On a quest for more concrete facts and figures, Salomon and Brown developed a cross-sectional study titled, "The Selfie Generation: Examining the Relationship Between Social Media Use and Early Adolescent Body Image." Together, they explored the potentially damaging effects of social media exposure among teenagers.
"We were concerned that social media use, with its emphasis on evaluating how people look, might be associated with how early adolescents feel about their own bodies. Previous research has shown that the majority of girls in middle school are unhappy with their bodies. And yet, we also know that they spend every day looking at highly sexualized, highly curated pictures of other people on social media," Brown said.
Visual platforms deliver the tools that allow teens to earn approval for their appearance and compare themselves to others. For some, especially girls, what starts as a fun way to document and share experiences can turn into an obsession.
"Adolescents are especially vulnerable because they are undergoing a lot of physical, social and psychological changes that are a normal part of growing up.
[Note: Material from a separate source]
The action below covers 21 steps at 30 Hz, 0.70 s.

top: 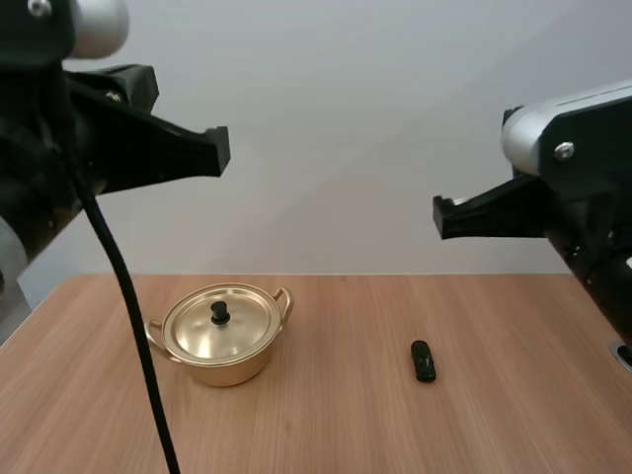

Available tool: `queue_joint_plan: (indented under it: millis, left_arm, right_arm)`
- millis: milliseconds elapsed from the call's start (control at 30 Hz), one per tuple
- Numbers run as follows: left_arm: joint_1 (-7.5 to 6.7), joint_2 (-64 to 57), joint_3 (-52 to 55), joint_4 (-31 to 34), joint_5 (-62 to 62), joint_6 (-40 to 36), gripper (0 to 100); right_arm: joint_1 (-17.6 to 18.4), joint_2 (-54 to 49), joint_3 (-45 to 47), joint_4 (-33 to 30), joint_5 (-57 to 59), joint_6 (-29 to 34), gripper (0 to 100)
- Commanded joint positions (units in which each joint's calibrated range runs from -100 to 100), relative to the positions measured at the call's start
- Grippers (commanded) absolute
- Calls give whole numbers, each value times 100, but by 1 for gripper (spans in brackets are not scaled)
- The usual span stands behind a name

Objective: Open the pot, put the car inside, and close it

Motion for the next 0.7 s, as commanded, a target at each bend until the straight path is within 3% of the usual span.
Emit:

With puberty, adolescents' bodies are changing in many different ways," explained Brown. "They are more focused on the opinions of their peers than ever before. All of these developmental changes place early adolescents at greater risk for developing negative body image, and in the worst-case scenario, subsequently eating disorders."
In the survey, three popular types of social media were examined: Twitter, Facebook and Instagram.
The focus group included 142 middle schoolers across four different schools. The sample was very ethnically diverse, with 45 percent white students, 22 percent Latino students, 19 percent black students and 13 percent multiracial students. They ranged in age from 11-14, with 94 percent of them being either 12 or 13.
Based on results from the study, nearly 80 percent of teens, by age 13, have at least one social media account. Most of them spend approximately five hours a week on their account; scrolling through feeds, posting pictures and interacting with other users.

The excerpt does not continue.